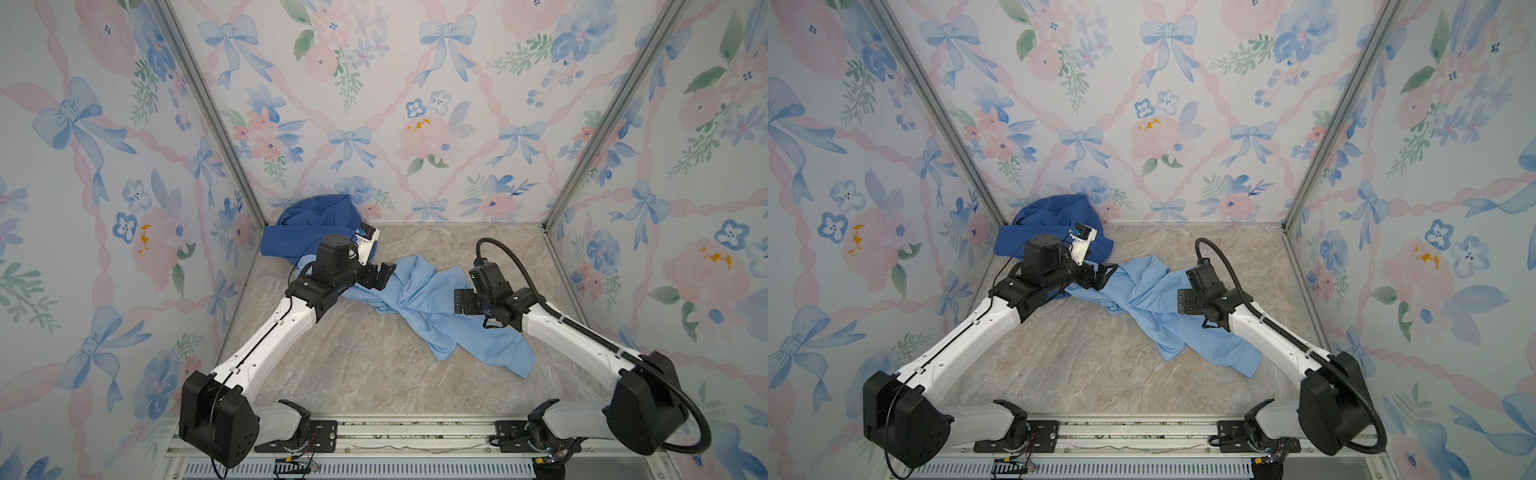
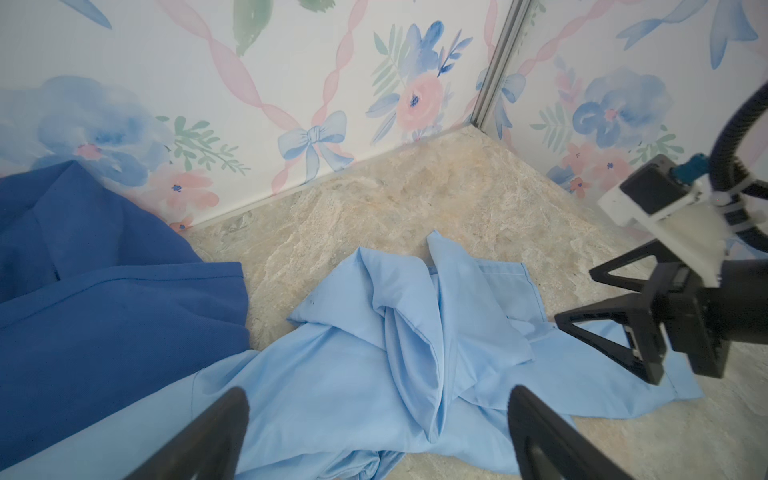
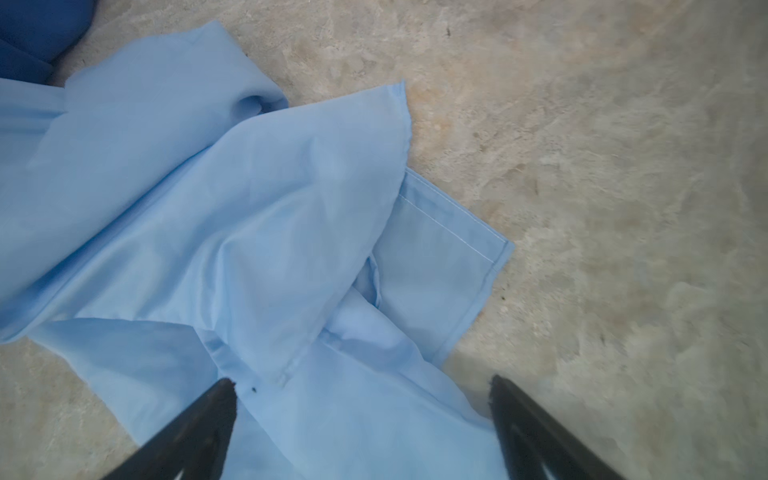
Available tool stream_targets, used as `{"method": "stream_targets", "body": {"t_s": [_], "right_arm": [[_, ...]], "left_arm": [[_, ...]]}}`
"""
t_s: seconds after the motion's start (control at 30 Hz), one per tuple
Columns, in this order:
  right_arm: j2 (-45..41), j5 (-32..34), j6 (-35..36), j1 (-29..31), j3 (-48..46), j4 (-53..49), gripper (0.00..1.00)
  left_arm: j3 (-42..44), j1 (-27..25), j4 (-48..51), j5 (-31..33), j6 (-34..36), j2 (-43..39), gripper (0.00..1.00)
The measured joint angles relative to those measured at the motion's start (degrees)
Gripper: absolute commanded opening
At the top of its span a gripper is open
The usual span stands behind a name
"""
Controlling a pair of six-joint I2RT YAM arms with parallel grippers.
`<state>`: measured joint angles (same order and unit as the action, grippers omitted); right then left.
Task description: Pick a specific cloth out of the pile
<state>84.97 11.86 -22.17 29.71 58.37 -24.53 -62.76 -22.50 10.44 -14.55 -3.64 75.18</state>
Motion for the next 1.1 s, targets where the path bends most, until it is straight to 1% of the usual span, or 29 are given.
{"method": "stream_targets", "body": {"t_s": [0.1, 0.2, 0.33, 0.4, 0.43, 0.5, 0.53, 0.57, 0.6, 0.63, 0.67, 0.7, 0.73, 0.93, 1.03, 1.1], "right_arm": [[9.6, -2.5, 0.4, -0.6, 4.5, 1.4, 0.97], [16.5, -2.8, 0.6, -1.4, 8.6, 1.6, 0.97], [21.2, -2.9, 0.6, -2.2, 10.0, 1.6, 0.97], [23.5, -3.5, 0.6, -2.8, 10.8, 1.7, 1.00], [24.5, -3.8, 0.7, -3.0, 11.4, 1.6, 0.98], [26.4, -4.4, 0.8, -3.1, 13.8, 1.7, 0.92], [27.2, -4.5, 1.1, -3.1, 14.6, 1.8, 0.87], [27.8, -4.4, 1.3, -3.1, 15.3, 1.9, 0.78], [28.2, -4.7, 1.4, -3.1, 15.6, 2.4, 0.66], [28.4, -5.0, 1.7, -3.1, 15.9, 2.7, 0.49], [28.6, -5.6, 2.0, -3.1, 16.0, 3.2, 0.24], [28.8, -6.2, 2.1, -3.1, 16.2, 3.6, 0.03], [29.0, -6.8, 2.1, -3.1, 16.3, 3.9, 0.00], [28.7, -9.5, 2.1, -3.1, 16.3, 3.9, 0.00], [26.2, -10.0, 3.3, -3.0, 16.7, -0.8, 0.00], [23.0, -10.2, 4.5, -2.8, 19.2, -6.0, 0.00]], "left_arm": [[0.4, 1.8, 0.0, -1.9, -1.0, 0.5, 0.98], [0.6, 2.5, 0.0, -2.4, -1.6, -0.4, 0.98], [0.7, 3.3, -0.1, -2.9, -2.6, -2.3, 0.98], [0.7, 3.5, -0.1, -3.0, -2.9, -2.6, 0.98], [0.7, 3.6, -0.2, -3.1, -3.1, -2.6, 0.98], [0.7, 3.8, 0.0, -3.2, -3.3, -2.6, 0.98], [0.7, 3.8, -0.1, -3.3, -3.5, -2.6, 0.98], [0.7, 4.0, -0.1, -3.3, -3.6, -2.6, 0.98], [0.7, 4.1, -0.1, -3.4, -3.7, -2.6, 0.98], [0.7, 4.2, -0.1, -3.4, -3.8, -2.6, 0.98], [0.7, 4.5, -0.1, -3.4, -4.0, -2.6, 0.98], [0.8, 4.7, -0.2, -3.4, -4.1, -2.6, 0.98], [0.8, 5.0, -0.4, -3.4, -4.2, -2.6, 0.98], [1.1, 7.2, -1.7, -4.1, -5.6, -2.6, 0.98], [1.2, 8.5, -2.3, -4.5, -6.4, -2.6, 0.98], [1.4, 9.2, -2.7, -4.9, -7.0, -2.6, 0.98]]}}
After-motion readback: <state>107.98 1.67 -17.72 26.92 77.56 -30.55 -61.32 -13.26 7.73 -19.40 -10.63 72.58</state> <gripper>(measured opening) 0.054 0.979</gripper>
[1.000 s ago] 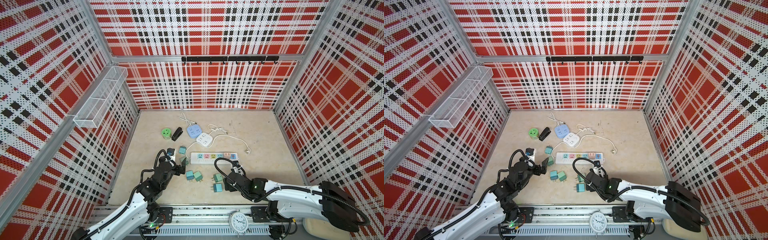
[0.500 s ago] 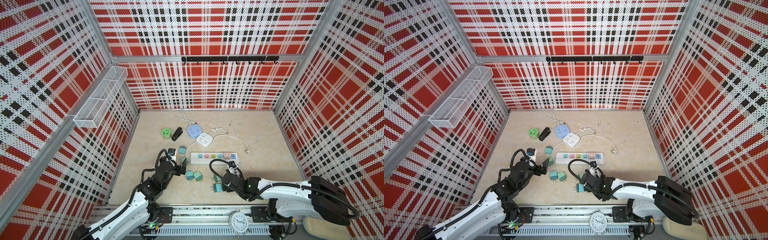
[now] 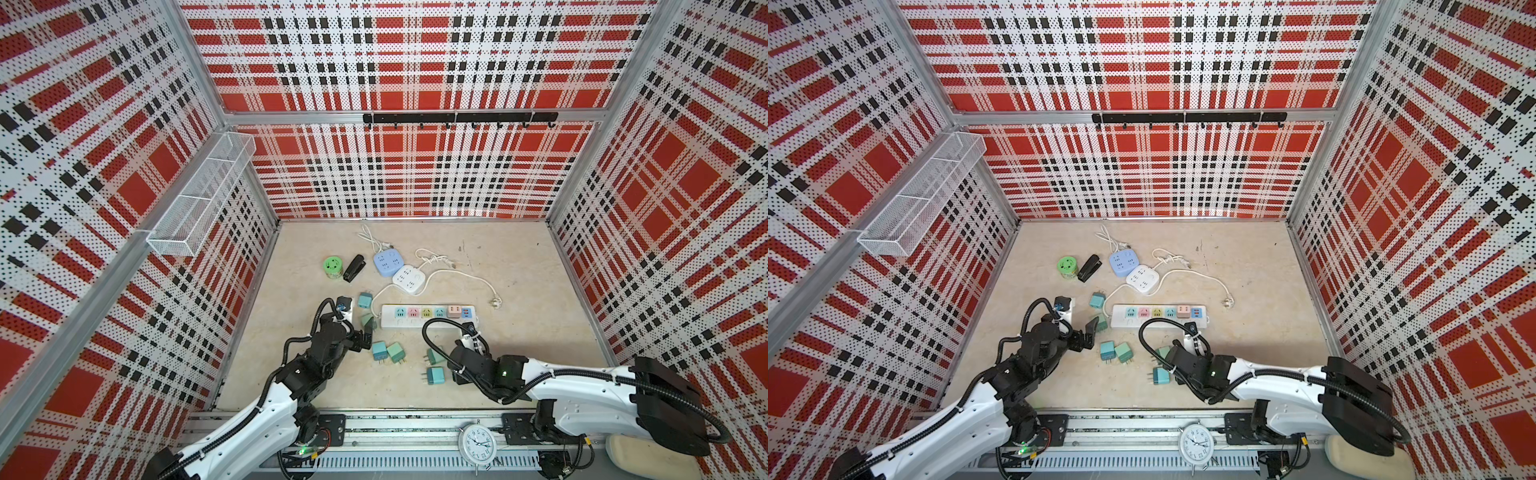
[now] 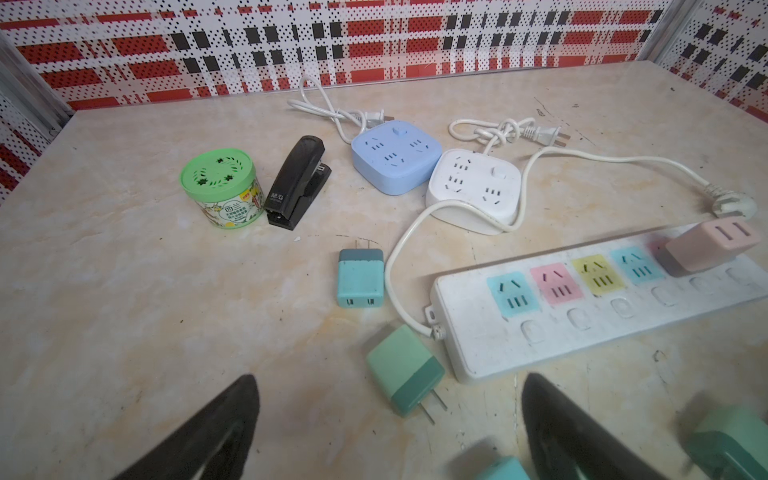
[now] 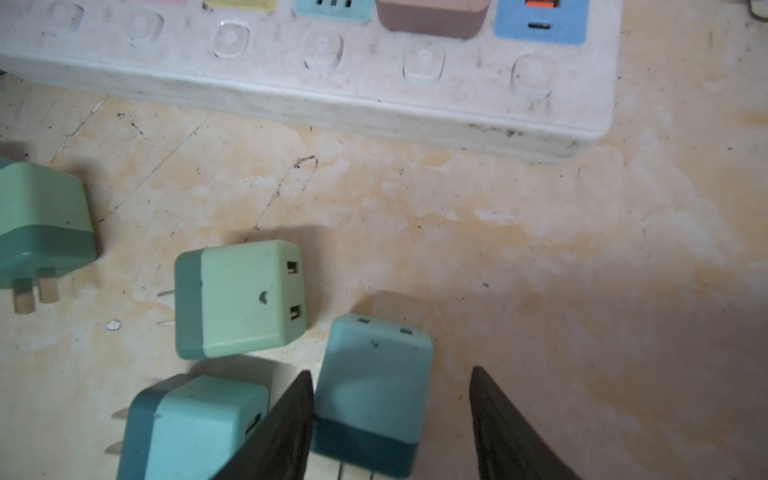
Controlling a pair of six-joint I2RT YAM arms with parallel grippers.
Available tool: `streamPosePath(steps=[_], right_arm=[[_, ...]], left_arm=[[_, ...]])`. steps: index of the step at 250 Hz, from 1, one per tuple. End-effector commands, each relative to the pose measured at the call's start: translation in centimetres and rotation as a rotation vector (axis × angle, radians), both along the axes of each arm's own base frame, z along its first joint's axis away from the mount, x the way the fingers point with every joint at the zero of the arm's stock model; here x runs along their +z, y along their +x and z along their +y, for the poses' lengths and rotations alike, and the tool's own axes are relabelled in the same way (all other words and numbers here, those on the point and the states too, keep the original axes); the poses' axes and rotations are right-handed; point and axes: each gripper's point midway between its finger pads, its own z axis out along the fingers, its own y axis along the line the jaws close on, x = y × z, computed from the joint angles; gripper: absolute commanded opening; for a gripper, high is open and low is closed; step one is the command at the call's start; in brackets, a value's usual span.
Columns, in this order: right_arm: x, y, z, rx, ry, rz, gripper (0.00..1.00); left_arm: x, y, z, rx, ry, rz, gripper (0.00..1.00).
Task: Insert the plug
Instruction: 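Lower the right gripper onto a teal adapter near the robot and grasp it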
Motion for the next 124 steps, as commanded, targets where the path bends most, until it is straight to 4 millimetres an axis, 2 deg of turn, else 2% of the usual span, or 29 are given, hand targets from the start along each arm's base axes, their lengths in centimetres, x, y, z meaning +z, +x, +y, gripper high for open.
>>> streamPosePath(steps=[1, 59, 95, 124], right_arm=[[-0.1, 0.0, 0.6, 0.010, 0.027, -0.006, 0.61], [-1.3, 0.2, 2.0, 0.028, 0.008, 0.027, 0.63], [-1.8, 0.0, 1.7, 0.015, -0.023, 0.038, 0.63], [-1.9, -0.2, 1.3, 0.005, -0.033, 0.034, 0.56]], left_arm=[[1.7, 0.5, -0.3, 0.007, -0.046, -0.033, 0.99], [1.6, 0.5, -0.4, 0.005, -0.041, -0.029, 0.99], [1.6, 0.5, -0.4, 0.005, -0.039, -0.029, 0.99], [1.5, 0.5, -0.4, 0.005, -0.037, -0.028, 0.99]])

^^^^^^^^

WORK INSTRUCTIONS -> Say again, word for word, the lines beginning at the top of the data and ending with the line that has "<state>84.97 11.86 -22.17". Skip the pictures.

ANSWER BELOW ->
Available tool stream_targets, used as `{"method": "stream_targets", "body": {"t_s": [_], "right_arm": [[_, ...]], "left_arm": [[_, ...]]}}`
"""
t_s: seconds after the motion's start (control at 30 Hz), one per tuple
Columns, in this order:
  right_arm: j2 (-45..41), j5 (-32..34), j6 (-35..36), j1 (-29..31), j3 (-48..46), j4 (-53..49), gripper (0.00..1.00)
  left_arm: j3 (-42..44), j1 (-27..25), j4 (-48..51), j5 (-31..33), j6 (-34..36), j2 (-43..39), gripper (0.00..1.00)
The measured joint angles relative to those measured at the motion's start (degrees)
Gripper: absolute commanded opening
At the top of its span a gripper is open
The usual span stands behind a name
"""
Controlling a pair of six-joint I2RT YAM arms with parallel grippers.
`<state>`: measured joint angles (same order and unit as the action, grippers omitted); right then left.
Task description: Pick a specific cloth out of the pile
<state>84.97 11.86 -22.17 29.71 58.37 -24.53 -62.76 -22.50 10.44 -14.55 -3.64 75.18</state>

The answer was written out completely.